Hispanic Summit: Political Advantage Without Political Leadership

I've spent quite a bit of time trashing the Bush Administration's recent Hispanic Summit (here, here and here), so now I'm happy give some bandwidth to Maria Echaveste, President Clinton's former Deputy Chief of Staff and currently senior fellow at the American Progress Action Fund and a member of the Coalition for Comprehensive Immigration Reform.

Echaveste argues that "the summit was one more example of how the Bush administration never misses an opportunity to seek political advantage without actually exhibiting leadership."

We've already discussed here the "photo-op" nature of the event while Hispanic workers continue to die in high numbers:
What else can one conclude when the big news of the summit was a grant in the sum of $2.75 million to Esperanza USA, a faith-based Hispanic nonprofit organization, to work in nine U.S. cities with at-risk Hispanic youth? While a worthwhile goal, it is hard not to see the political opportunism at play here when two of the cities are Miami and Orlando in hotly contested Florida. Even the declaration signed with Mexico's secretary for foreign affairs, also announced at the summit, was all talk and no action. That declaration simply affirmed both countries' commitment to improving workplace protections for Mexican workers in the United States, without any new resources or enhanced enforcement efforts.
Echaveste points out however, that if the Bush administration was really interested in helping Hispanic workers, there was something concrete they could have done:
Chao might have used this summit to announce administration support for the AgJobs bill sponsored by Sens. Larry Craig, an Idaho Republican, and Edward Kennedy, a Massachusetts Democrat. Enactment of this bill would do more to save lives and prevent injuries than Chao's thinly veiled political pandering of last week. Why? Simply because one of the three most dangerous industries in the country is agriculture, and Latinos comprise more than 90 percent of farmworkers. Yet because 80 percent of that workforce is undocumented, many workers are afraid to speak up when facing work-safety issues for fear of deportation.

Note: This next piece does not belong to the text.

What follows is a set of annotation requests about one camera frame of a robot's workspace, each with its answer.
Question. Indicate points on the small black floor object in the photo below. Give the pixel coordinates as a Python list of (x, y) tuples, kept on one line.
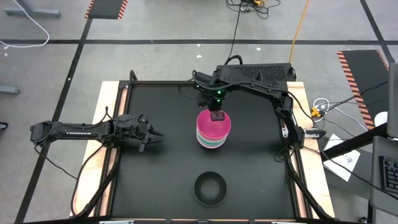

The AgJobs bill would grant temporary legal status to approximately 500,000 farmworkers and an opportunity to obtain permanent legal status if those workers continue to work in agriculture for a specified period of time. And because agriculture is so dependent on a foreign workforce, the bill would also update the existing foreign temporary worker program to enable employers to recruit the workers they need in a legal manner, and no longer be complicit in the underground labor market that is the underpinning of agriculture.
The bill has the support of organized labor and the agriculture industry. So why are Bush and Senate Majority Leader Bill Frist (R-TN) holding it up?
The vocal but small anti-immigrant wing of the Republican Party appears to be more important to Bush than finding solutions to intractable problems.